Fortunately, there is some balanced coverage out there adopting a thoughtful approach (thanks, Cade). Here’s what we think:

  1. We still have a very real software security problem, so ANYTHING that helps people find AND FIX bugs in code is good. Everyone who is serious about software vulnerability has been using Agentic AI to do this better. You should too. Want to get started using AI to find bugs? Hold your nose (because LinkedIn) and check out this link. But please also figure out how to FIX the bugs you find. And don’t expect to be paid for slop.
  2. LLMs really are good at helping find easy vulnerabilities, but expert mode requires human experience and expertise. Will you become Halvar Flake by strapping on mythos? No, you will not.
  3. Building exploits that really work is much harder than just finding bugs. In fact, I wrote a whole book about this in 2004, 22 years ago, and it is still true. Patching is also harder than finding vulnerabilities. Hopefully AI will help with both of these software security activities.
  4. AI tools are all helpful in different ways. Use them all. Use the ones that are already released. (We hear tell that a well prompted Opus-4.6 (82%) does nearly as well as Mythos (84%) on CRSBench…which calls into question just what the hell these benchmarks measure—a topic we have been thinking about a bunch.)

As a last thought, we’re going to appeal to the four I’s that excellent human designers are familiar with: Intuition, Insight, and Inspiration (the fourth one is the “self” kind of I). AI is great and we love it. We are really going to need lots more software architects, information architects, designers, actual building architects, and humans who know what they are doing. If you know what you’re doing, you’ll be fine. If you are simply a bullshitter, you’re toast.

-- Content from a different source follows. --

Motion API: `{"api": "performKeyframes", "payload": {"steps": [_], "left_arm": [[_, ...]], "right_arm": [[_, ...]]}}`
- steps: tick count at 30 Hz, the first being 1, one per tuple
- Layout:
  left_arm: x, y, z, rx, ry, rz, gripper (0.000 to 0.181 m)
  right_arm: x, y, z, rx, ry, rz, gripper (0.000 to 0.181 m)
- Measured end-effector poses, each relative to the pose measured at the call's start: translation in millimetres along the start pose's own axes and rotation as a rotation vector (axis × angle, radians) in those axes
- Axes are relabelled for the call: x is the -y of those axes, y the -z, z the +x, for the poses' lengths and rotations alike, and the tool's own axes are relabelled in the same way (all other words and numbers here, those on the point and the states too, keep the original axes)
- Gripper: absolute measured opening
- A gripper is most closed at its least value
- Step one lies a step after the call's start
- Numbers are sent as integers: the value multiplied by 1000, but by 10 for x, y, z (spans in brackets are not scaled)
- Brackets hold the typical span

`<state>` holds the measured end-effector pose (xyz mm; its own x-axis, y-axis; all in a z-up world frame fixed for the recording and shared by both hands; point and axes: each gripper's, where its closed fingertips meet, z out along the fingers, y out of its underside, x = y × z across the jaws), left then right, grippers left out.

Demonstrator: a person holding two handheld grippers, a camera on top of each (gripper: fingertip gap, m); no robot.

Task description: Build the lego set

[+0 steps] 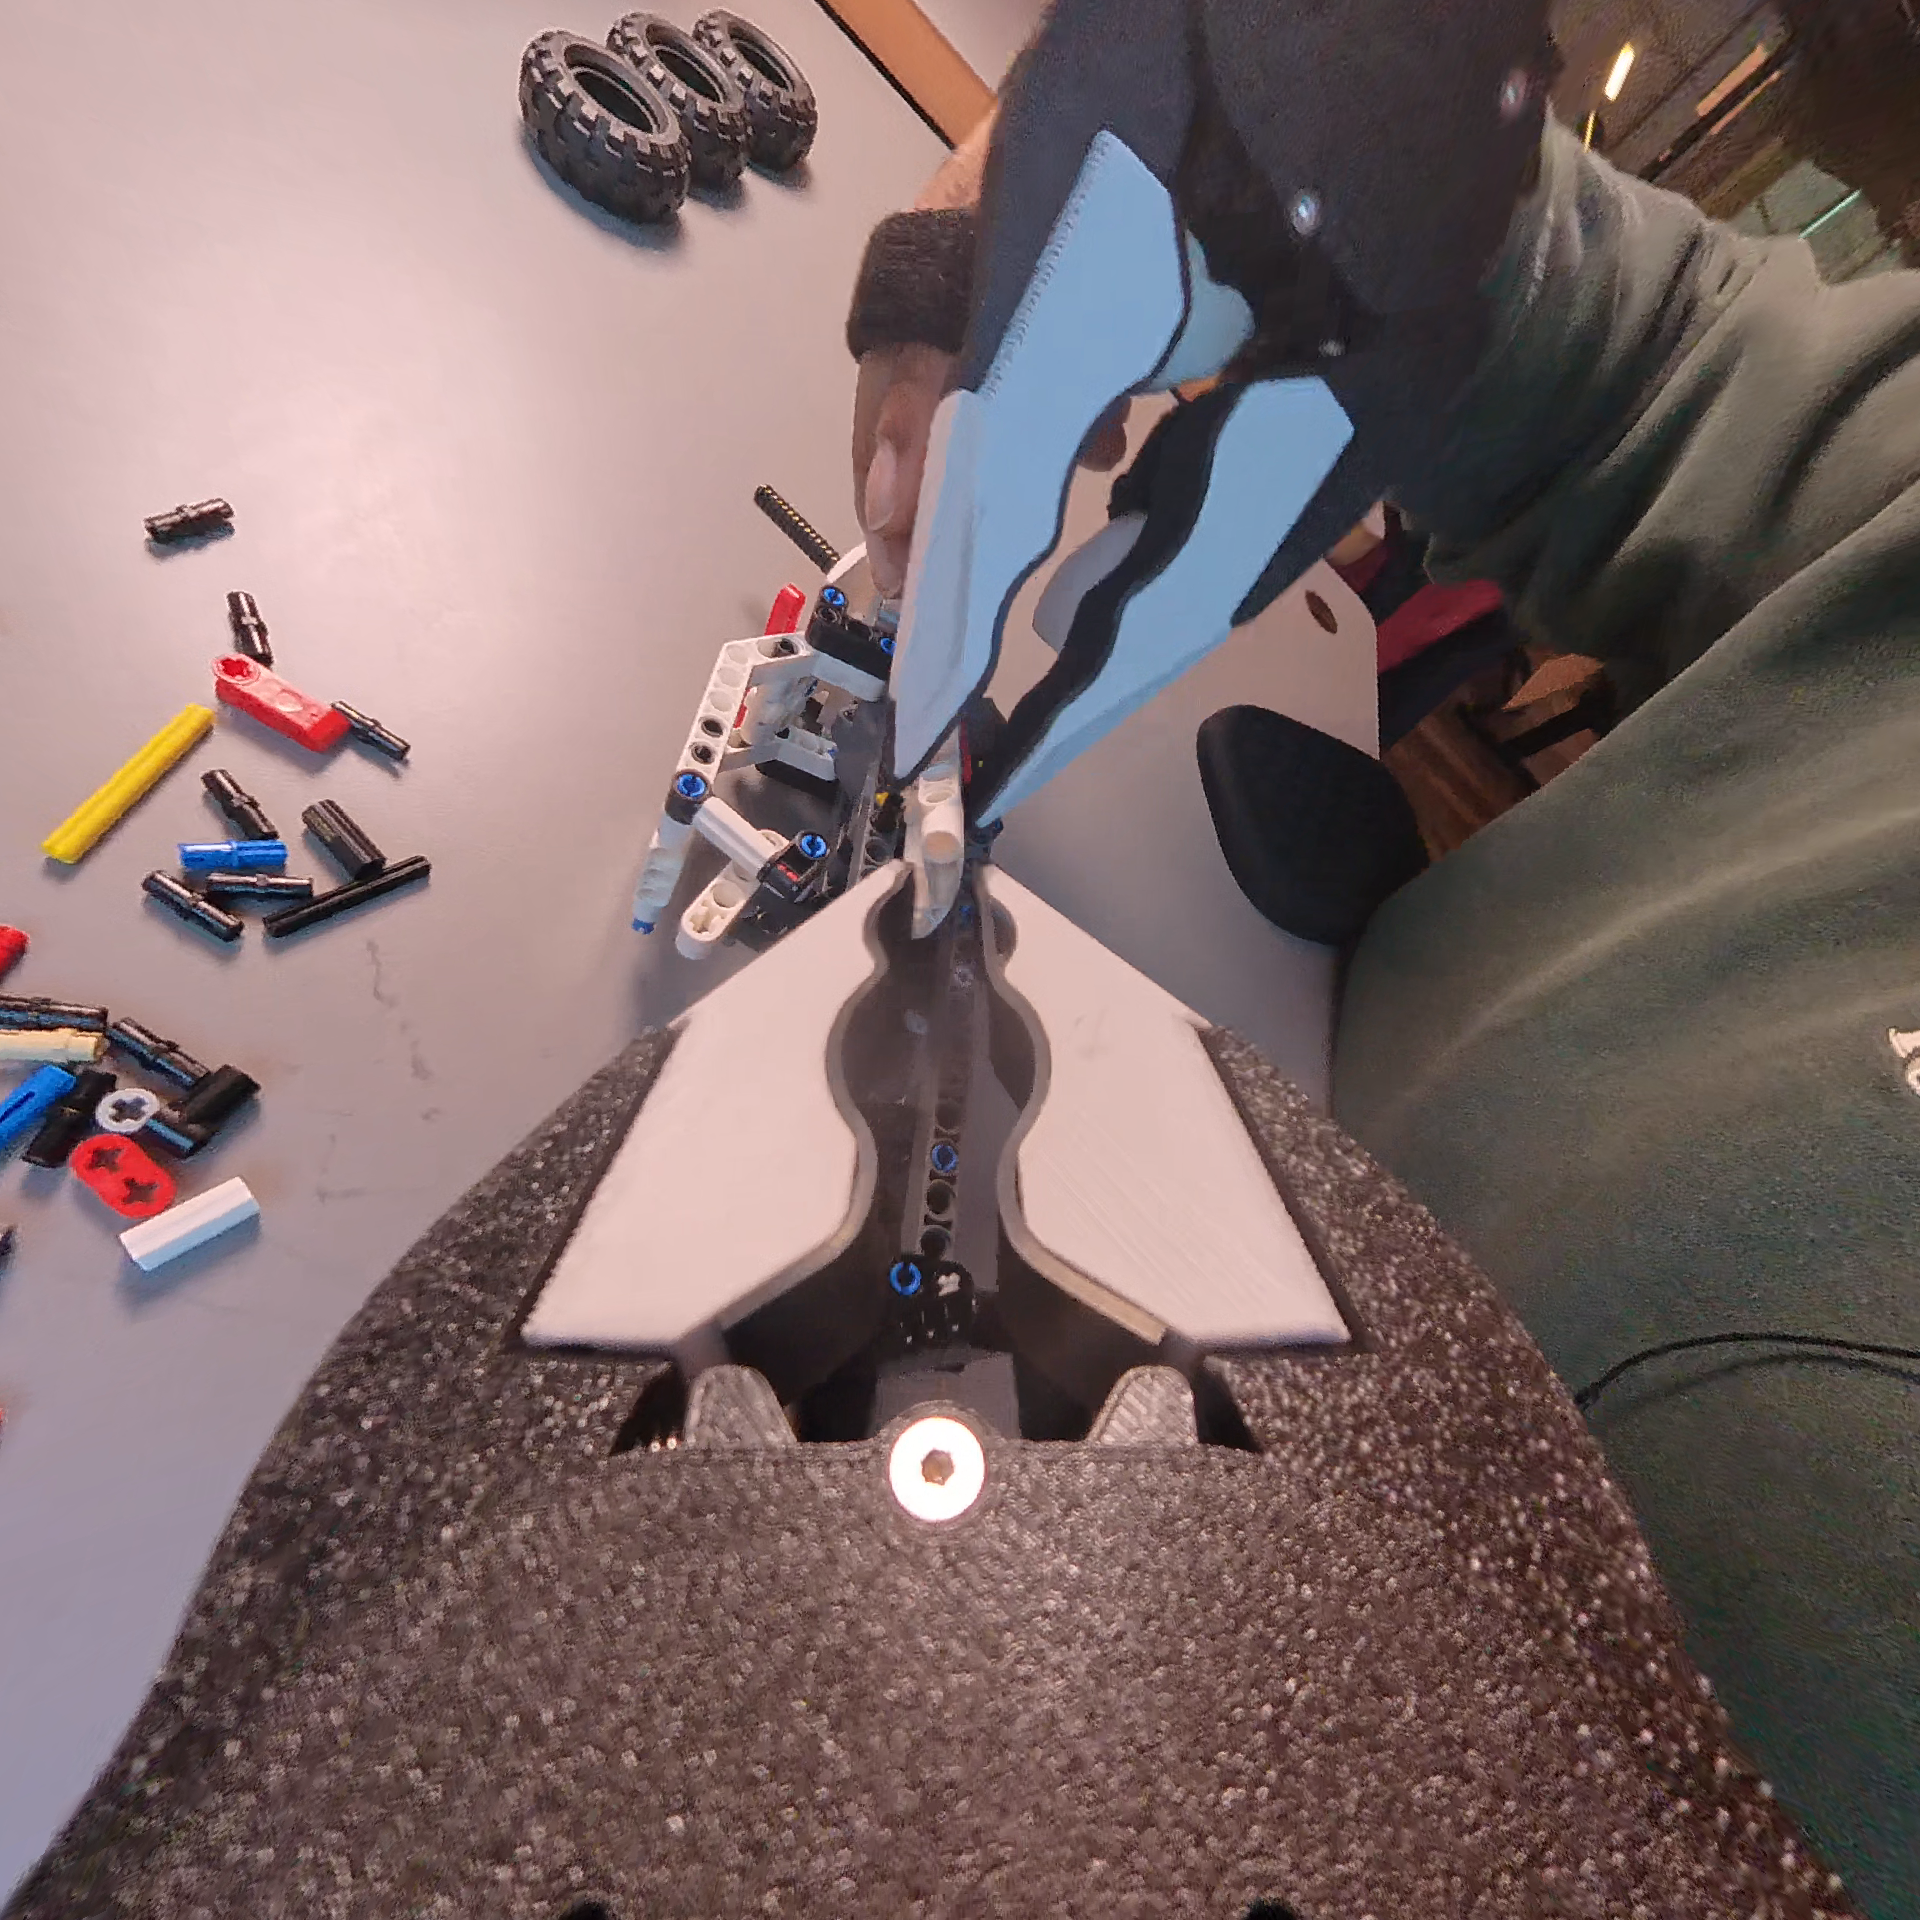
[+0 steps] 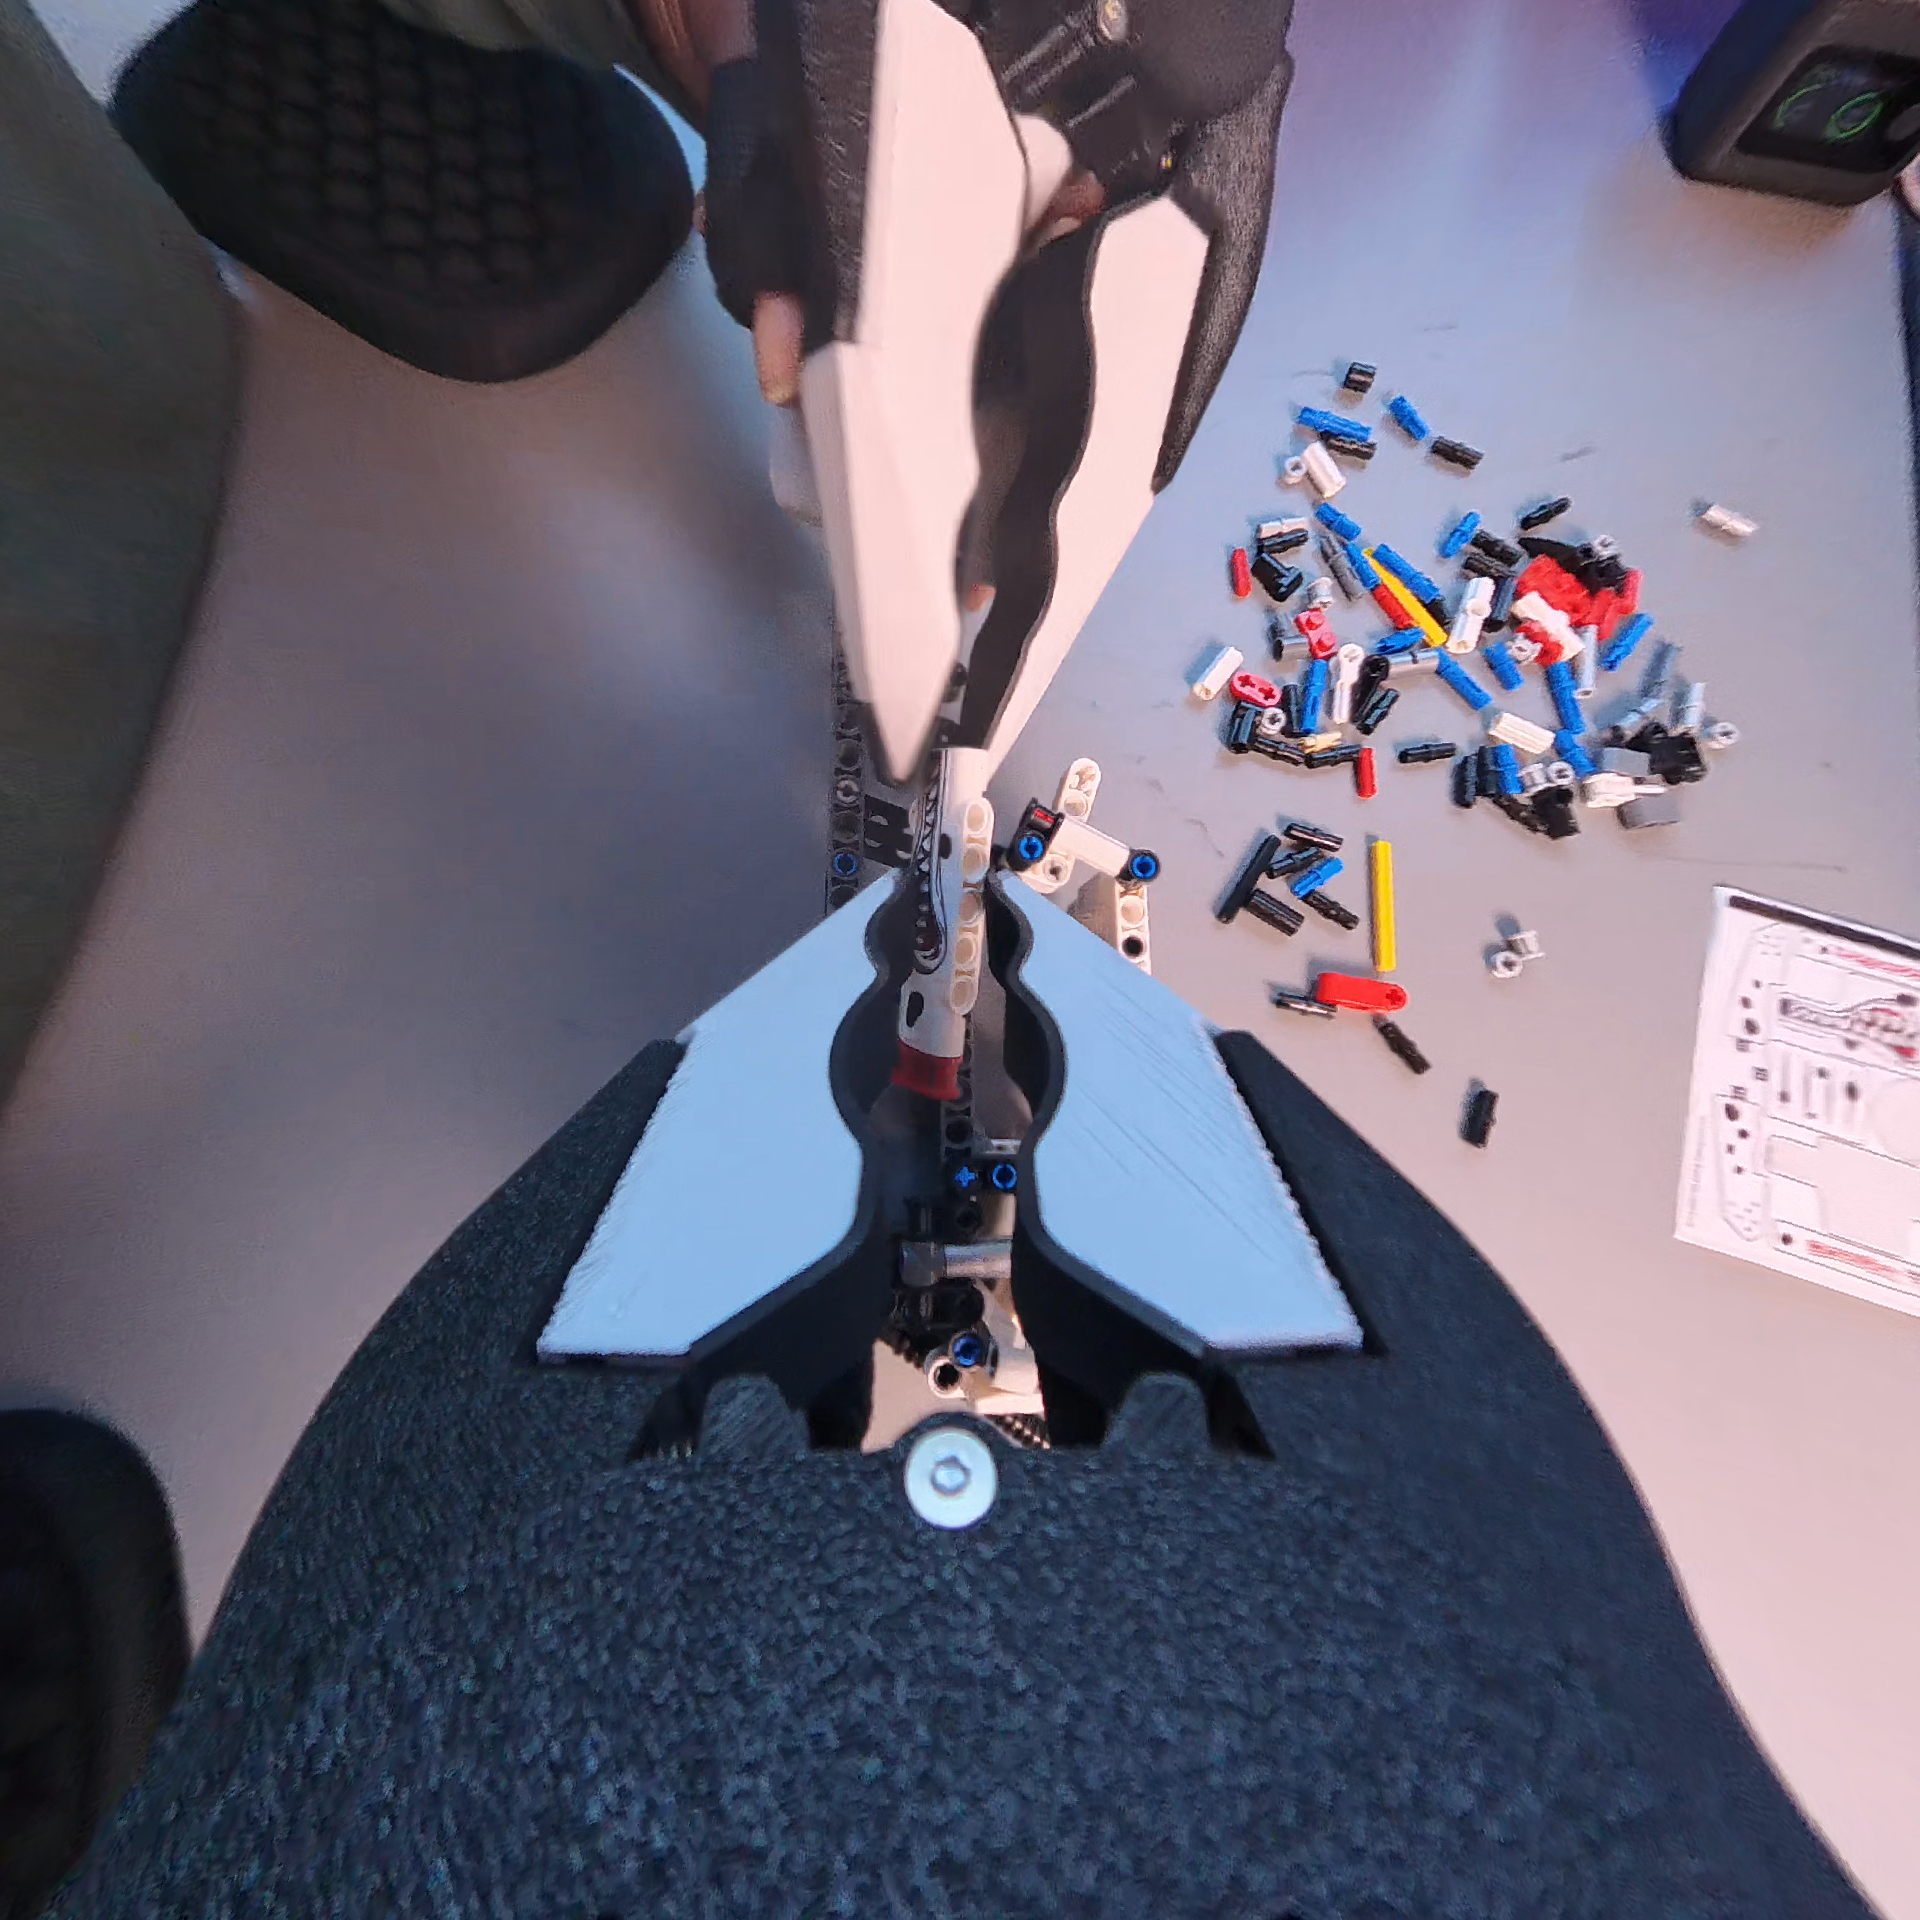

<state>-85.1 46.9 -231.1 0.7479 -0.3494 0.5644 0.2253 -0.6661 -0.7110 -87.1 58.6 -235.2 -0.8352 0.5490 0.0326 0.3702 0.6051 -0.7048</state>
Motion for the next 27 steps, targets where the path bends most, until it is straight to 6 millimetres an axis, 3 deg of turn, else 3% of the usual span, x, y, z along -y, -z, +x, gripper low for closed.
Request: {"api": "performKeyframes", "payload": {"steps": [4,7,8,10,12,19,24,27], "left_arm": [[16,170,42,28,-86,0,54],[-175,257,-33,98,-142,-69,70],[-290,237,-72,118,-162,-110,69],[-474,129,-98,118,-182,-163,50],[-535,38,-121,144,-250,-170,36],[-632,-102,60,183,-593,-185,34],[-701,-180,208,167,-705,-135,34],[-719,-175,226,161,-741,-115,34]], "right_arm": [[-34,25,18,83,-73,-4,11],[-53,31,6,122,-135,-3,11],[-51,34,12,132,-157,0,11],[-31,47,13,156,-182,10,11],[1,70,3,181,-198,14,10],[-18,179,-265,325,-223,-93,10],[-78,147,-596,503,-367,-144,10],[-127,93,-666,525,-468,-145,9]]}}
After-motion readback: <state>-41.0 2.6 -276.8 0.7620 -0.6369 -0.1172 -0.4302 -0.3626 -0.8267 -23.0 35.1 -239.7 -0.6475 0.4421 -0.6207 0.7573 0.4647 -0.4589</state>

Why Whitebox Machine Learning Matters

Imagine that you are trying to practice good security engineering at the system level when one of your essential components is an unpredicatable black box that sometimes does the wrong thing. How do you ensure or even measure the trustworthiness of that system? That seems to be the current situation we are in with LLMs and Agentic AI.

One of the levers we are exploring is observability INSIDE the black box. SO, In the case of an LLM, that would be trying to figure out what is going on inside the Transformer. Are there circuits in the trained model that correlate with and define certain behaviors? Are there concepts in there? Can we make use of various activation patterns (and weights) or otherwise guide them from inside the network? Are there indicators of bad behavior? Can we see the “guidelines” imposed by alignment training? Are they robust? Etc.

This is what we call (for the moment anyway) “Whitebox Interpositioning” at BIML. It’s like watching your brain (and interposing inside it) while you are acting as part of a system. Maybe we can build an “Intention-ometer” or maybe not. But we are certainly moving toward “WHYness” in a WHAT machine.

This all reminds us of what happened in software security when we moved from black box monitoring and sandboxing to whitebox code analysis (static and dynamic both). Thing is, we never really got a handle on architecture, especially when it came to security…

Plenty of work to do on the raw science front…and something we want to create a coalition to approach. Toward that end, BIML recently hosted a whitebox summit with Realm Labs and Starseer. We were joined by Paul Kocher. Expect something to come of this.